● EXERCISE AIM
Repeat only the lines below from the one containing "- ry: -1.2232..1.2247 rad" through the one containing "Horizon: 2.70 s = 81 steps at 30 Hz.", inclusive, exactly as written.
= Beginning of Section =
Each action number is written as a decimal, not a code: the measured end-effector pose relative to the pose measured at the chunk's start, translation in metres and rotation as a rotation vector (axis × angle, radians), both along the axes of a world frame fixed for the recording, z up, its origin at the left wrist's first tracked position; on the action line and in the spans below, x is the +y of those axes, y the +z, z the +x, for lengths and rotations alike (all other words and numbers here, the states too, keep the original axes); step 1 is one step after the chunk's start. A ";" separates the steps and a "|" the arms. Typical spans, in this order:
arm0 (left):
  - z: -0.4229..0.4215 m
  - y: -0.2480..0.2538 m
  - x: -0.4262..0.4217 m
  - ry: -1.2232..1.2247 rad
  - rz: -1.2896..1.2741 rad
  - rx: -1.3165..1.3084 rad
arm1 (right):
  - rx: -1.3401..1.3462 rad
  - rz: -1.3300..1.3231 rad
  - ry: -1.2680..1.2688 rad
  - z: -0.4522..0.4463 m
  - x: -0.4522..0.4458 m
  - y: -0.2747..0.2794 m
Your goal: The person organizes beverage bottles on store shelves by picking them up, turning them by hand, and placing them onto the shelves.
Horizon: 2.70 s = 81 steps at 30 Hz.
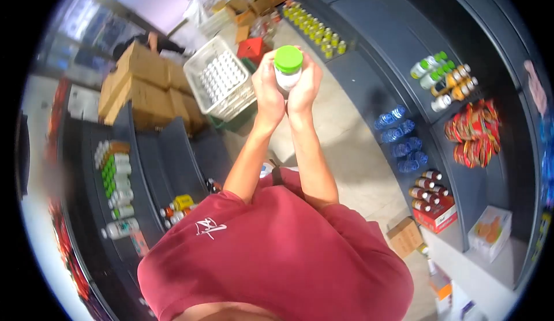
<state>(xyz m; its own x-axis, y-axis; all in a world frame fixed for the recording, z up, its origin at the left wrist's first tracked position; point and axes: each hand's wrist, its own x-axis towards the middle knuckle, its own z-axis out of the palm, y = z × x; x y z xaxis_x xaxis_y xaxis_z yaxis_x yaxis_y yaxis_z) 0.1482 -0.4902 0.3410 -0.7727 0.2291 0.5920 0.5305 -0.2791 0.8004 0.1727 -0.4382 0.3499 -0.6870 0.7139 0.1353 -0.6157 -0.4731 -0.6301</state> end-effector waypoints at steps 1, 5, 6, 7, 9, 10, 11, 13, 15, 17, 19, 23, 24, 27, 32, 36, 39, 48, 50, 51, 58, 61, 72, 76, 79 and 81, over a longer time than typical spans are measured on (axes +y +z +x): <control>0.004 0.004 0.017 -0.044 -0.040 0.053 | 0.000 0.057 -0.073 0.006 0.019 -0.003; 0.016 0.000 0.084 -0.236 -0.053 0.056 | -0.020 -0.011 -0.289 0.025 0.077 -0.014; 0.016 -0.002 0.097 -0.283 -0.058 0.050 | -0.051 -0.006 -0.344 0.027 0.090 -0.016; 0.016 -0.004 0.110 -0.327 -0.062 0.041 | -0.085 -0.002 -0.396 0.027 0.100 -0.019; 0.008 -0.012 0.134 -0.386 -0.072 0.029 | -0.138 0.023 -0.452 0.025 0.123 -0.027; 0.003 -0.016 0.140 -0.416 -0.094 0.026 | -0.152 0.044 -0.477 0.021 0.130 -0.033; -0.005 -0.019 0.150 -0.447 -0.113 0.028 | -0.162 0.068 -0.501 0.015 0.140 -0.040; -0.024 -0.023 0.171 -0.494 -0.099 0.022 | -0.181 0.108 -0.544 -0.001 0.160 -0.043; -0.040 -0.030 0.192 -0.524 -0.042 -0.024 | -0.224 0.134 -0.573 -0.017 0.175 -0.041; -0.063 -0.040 0.216 -0.537 -0.014 -0.048 | -0.311 0.265 -0.689 -0.038 0.194 -0.044; -0.080 -0.055 0.237 -0.504 -0.029 -0.147 | -0.356 0.234 -0.584 -0.056 0.222 -0.072; -0.118 -0.118 0.274 -0.425 -0.127 -0.297 | -0.740 0.432 -0.646 -0.092 0.263 -0.129; -0.125 -0.134 0.283 -0.388 -0.177 -0.281 | -0.726 0.263 -0.614 -0.100 0.270 -0.153; -0.136 -0.169 0.305 -0.459 -0.234 -0.397 | -0.769 0.141 -0.611 -0.108 0.282 -0.180; -0.144 -0.199 0.342 -0.460 -0.234 -0.546 | -0.800 0.030 -0.540 -0.107 0.313 -0.223; -0.163 -0.247 0.370 -0.592 -0.577 -0.556 | -0.897 0.037 -0.533 -0.115 0.345 -0.256; -0.168 -0.281 0.399 -0.548 -0.790 -0.472 | -0.996 0.049 -0.537 -0.114 0.386 -0.309; -0.183 -0.270 0.507 -0.571 -1.229 0.040 | -1.078 0.127 -0.632 -0.130 0.488 -0.298; -0.177 -0.272 0.523 -0.606 -1.280 -0.076 | -1.167 0.262 -0.607 -0.123 0.505 -0.326; -0.177 -0.274 0.528 -0.616 -1.306 -0.137 | -1.237 0.392 -0.602 -0.118 0.510 -0.345; -0.179 -0.281 0.550 -0.610 -1.332 0.139 | -1.254 0.186 -0.485 -0.112 0.515 -0.345; -0.176 -0.310 0.556 -0.487 -1.155 0.375 | -1.426 0.421 -0.538 -0.116 0.530 -0.361; -0.181 -0.332 0.573 -0.543 -1.004 -0.196 | -1.538 0.446 -0.344 -0.113 0.543 -0.358; -0.185 -0.312 0.573 -0.620 -0.948 -0.450 | -1.419 0.285 -0.558 -0.122 0.542 -0.369; -0.184 -0.309 0.564 -0.576 -0.870 -0.326 | -1.377 0.085 -0.599 -0.125 0.543 -0.365; -0.187 -0.320 0.571 -0.572 -0.888 -0.322 | -1.421 -0.014 -0.544 -0.126 0.546 -0.363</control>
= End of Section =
● EXERCISE RESPONSE
  - ry: -1.2232..1.2247 rad
  - rz: -1.2896..1.2741 rad
  - rx: -1.3165..1.3084 rad
arm1 (right):
  - rx: -1.3401..1.3462 rad
  - rz: -1.3300..1.3231 rad
  - ry: -1.2680..1.2688 rad
  - z: -0.4522..0.4463 m
  - x: -0.4522..0.4458 m
  - y: -0.2747..0.2794 m
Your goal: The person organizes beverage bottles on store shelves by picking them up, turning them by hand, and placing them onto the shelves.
Horizon: 2.70 s = 81 steps at 30 Hz.

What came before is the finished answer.